To measure the increase in tuition, the university uses the U.S. Bureau of Labor Statistics’ Consumer Price Index. According to the 2022 U.S. city average CPI of college tuition and fees, universities saw a 0.4% increase in money spent. Inflation increased by 8.6% for the 12-month period ending May 2022.

“It is basically the cost of everything, energy, food, gas. That’s the government benchmark, and it’s not perfect, but it is one of those benchmarks that would at least tell you the trajectory of where things have been,” Ysasi said. 

Financial Aid offers services to help students with the rising costs. Beside merit-based scholarships and FAFSA, students can apply to additional scholarships outside of Cal Lutheran. The Financial Aid office also offers the Congregational Partners in Education, where students can have scholarships from a faith-based organization matched by Cal Lutheran up to $2,500 per year.
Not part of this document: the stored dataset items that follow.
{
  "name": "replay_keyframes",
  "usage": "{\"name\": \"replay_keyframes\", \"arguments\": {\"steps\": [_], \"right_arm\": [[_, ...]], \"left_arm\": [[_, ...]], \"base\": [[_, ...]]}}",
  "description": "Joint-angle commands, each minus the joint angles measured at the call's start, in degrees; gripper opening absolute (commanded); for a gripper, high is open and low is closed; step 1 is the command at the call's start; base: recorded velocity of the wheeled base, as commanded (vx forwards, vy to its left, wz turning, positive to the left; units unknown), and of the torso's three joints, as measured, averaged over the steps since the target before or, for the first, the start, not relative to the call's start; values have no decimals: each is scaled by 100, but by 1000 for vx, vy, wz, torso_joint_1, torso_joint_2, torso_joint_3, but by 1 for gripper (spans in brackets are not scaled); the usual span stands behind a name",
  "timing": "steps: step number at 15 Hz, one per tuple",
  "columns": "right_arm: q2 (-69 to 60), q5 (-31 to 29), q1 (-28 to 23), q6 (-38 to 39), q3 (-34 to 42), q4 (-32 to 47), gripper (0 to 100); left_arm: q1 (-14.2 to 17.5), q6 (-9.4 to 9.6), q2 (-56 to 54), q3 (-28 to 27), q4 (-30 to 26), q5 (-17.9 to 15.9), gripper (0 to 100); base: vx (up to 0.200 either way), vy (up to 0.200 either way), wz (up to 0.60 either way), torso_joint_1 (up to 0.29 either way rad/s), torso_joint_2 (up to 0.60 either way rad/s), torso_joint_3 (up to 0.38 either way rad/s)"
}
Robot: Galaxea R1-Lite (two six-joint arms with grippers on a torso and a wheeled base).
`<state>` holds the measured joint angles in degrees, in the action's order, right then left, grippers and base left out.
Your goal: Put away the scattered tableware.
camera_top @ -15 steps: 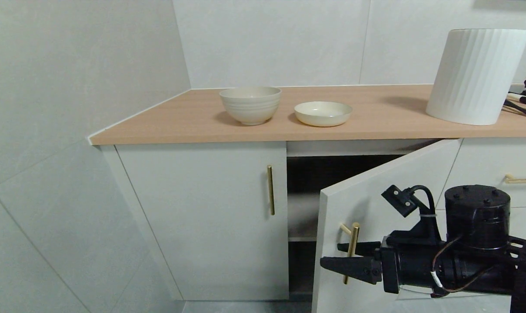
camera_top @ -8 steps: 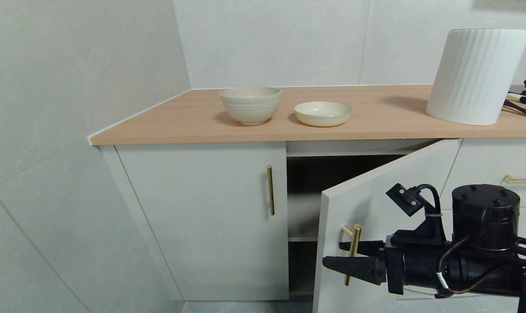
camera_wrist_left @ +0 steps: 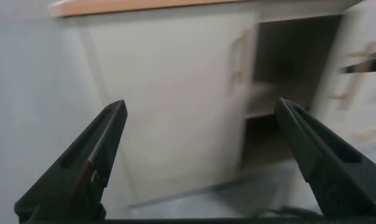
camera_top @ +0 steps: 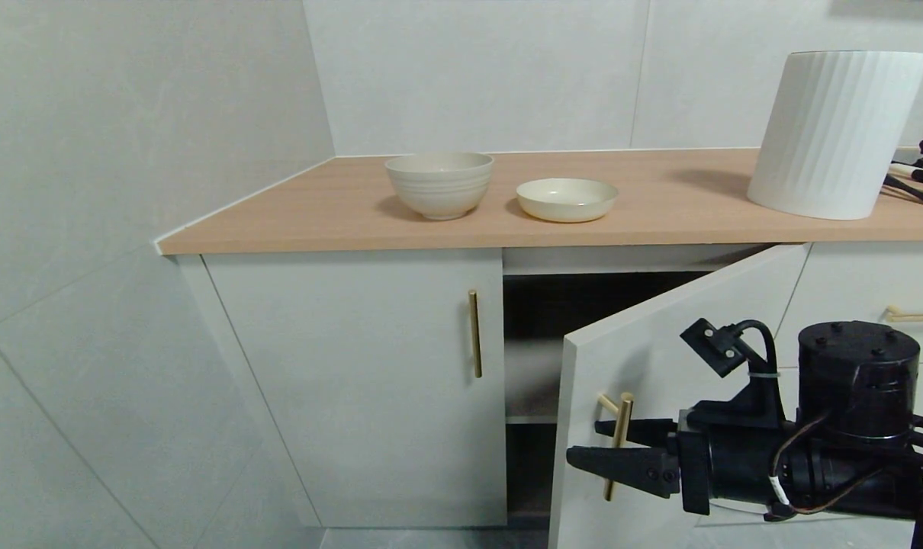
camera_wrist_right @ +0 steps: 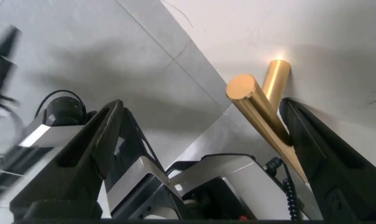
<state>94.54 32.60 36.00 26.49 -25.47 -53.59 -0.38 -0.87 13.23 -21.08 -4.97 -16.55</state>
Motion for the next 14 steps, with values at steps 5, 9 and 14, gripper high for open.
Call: {"name": "replay_keyframes", "arguments": {"steps": [5,9,14], "right_arm": [[-155,-8,4,-4,42,-29,100],[-260,-8,12,-4,86,-29,100],[-260,-8,12,-4,112,-29,100]], "left_arm": [[-1228,-792,5260,-1865,1025,-1095,100],[-2344,-1847,6869,-1048,3108,-1078,100],[-3126,-1882,8635,-169,5516,-463,100]], "base": [[0,0,0,0,0,0],[0,0,0,0,0,0],[0,0,0,0,0,0]]}}
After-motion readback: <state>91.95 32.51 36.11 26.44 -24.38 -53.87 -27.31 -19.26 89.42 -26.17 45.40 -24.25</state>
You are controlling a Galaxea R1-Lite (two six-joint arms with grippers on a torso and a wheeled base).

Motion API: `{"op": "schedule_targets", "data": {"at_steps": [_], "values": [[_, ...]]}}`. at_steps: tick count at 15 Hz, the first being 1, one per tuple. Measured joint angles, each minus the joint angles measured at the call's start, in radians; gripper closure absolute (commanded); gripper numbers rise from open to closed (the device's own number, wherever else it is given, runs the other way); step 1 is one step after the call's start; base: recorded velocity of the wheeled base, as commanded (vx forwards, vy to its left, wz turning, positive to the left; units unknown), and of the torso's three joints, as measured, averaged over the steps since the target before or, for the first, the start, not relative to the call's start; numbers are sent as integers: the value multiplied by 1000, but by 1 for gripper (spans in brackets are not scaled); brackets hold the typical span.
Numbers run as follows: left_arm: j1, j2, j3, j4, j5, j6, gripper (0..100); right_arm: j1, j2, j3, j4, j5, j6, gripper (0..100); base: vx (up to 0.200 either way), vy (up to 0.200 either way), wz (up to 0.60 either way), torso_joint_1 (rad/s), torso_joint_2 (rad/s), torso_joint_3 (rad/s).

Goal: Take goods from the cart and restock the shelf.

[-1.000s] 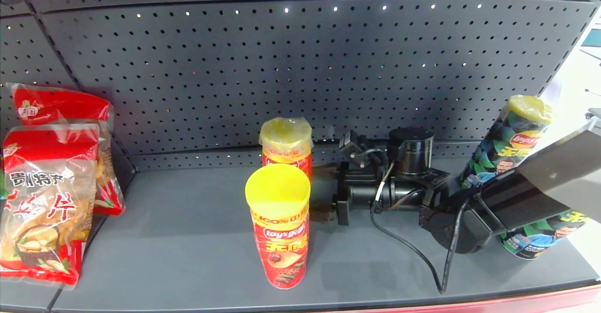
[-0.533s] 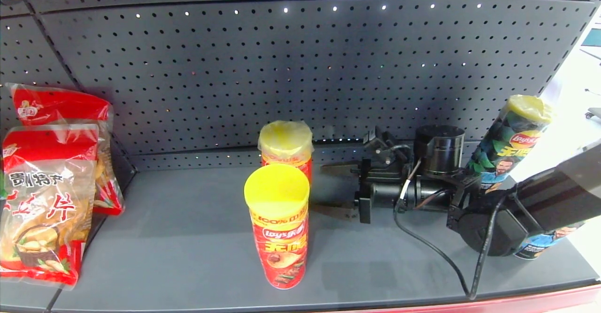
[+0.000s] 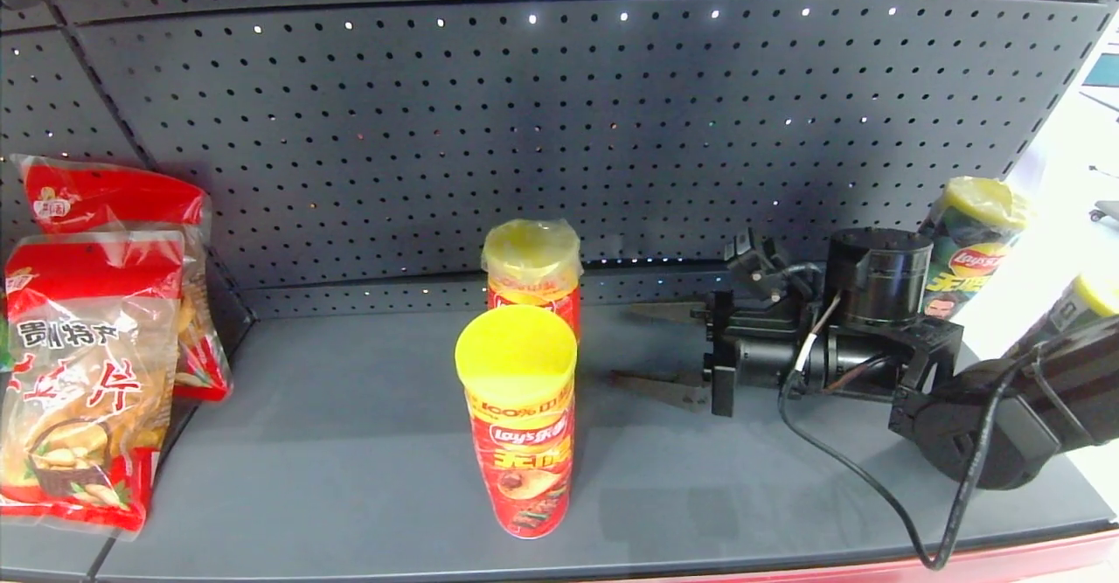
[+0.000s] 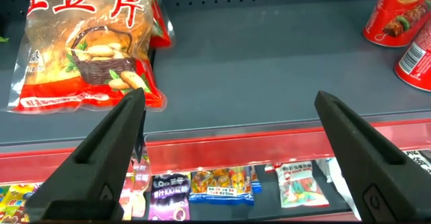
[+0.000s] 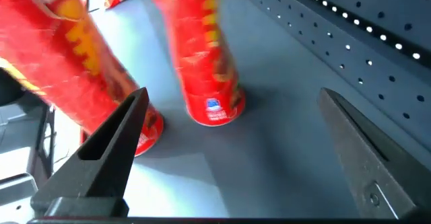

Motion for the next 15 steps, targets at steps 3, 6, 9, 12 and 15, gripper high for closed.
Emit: {"op": "schedule_targets", "data": {"at_steps": [3,6,9,12,15], "values": [[0,0,0,0,0,0,0,6,-10,4,0,2,0,0,0,0,0,0,0,0],[0,0,0,0,0,0,0,29,-21,23,-2,3,-3,0,0,0,0,0,0,0],[0,0,0,0,0,0,0,71,-73,80,-4,2,-4,0,0,0,0,0,0,0],[0,0,0,0,0,0,0,116,-142,150,-5,1,-5,0,0,0,0,0,0,0],[0,0,0,0,0,0,0,129,-175,174,-4,1,-19,0,0,0,0,0,0,0]]}}
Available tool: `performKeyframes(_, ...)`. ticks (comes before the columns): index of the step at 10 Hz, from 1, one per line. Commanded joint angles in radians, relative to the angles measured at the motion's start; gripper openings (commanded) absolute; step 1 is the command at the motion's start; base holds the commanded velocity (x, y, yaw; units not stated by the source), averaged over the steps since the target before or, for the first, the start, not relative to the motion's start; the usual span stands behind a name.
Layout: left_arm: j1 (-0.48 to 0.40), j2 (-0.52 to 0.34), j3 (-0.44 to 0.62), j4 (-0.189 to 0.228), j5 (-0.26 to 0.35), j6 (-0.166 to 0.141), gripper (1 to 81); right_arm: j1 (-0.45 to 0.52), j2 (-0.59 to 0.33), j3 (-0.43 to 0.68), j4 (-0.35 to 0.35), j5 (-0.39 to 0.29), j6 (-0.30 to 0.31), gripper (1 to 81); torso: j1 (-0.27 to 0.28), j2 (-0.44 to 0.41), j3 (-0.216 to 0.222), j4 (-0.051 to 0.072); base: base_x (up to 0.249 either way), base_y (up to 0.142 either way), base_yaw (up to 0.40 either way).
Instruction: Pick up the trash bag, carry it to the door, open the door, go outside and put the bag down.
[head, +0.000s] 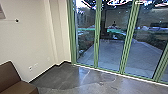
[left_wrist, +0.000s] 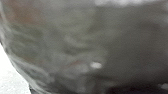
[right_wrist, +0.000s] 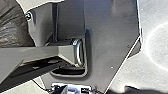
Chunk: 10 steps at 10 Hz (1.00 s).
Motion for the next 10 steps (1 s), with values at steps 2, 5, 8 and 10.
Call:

“It’s important for us to realize, and I think we do a good job, but there is always room for improvement, knowing that every student counts and trying to meet them where they are at and what they need is the best thing,” Potts said. 

According to Potts, balancing all these costs has been an ongoing struggle for the university, especially keeping in mind retention rates of students, but it is a balance that needs to be kept.

“I think any time you increase cost you run the risk of scaring people away,” Potts said. “If they are already struggling, this is just another barrier. So I do think this is just another concern, at the same time, trying to balance the increasing cost of running the university, provide services to students, and the scholarships we offer. Trying to balance all that out and keep minimizing increases is a delicate dance.”